# What to do
Work through the records below and tally every line containing "right". Reply with the total alone.

(Items listed in a dataset)
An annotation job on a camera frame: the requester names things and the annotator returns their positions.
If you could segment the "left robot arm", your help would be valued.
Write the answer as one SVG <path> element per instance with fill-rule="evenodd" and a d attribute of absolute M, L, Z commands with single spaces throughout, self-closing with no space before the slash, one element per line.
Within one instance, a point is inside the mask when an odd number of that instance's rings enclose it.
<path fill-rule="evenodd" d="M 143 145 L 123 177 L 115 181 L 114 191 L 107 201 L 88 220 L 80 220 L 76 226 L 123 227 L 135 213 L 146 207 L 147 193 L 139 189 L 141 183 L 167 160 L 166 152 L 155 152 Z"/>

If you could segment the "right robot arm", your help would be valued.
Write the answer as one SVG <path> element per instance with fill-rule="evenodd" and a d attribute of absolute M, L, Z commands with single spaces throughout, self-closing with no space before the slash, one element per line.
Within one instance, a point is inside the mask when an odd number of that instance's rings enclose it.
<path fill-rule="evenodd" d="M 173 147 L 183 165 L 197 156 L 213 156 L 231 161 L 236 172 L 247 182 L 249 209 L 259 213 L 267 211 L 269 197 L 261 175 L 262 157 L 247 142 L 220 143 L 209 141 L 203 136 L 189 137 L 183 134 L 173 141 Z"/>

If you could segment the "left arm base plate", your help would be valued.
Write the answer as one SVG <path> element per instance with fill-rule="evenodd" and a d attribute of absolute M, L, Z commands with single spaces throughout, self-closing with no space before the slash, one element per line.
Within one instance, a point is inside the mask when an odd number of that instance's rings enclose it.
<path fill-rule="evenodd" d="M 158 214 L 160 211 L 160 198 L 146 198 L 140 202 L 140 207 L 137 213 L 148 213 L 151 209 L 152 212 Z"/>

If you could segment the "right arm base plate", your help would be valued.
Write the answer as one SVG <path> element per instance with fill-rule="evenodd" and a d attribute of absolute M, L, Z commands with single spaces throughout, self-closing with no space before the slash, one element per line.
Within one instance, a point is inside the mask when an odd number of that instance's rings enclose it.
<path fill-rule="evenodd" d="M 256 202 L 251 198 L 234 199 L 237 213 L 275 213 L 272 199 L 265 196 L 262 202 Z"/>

# Result of the exercise
2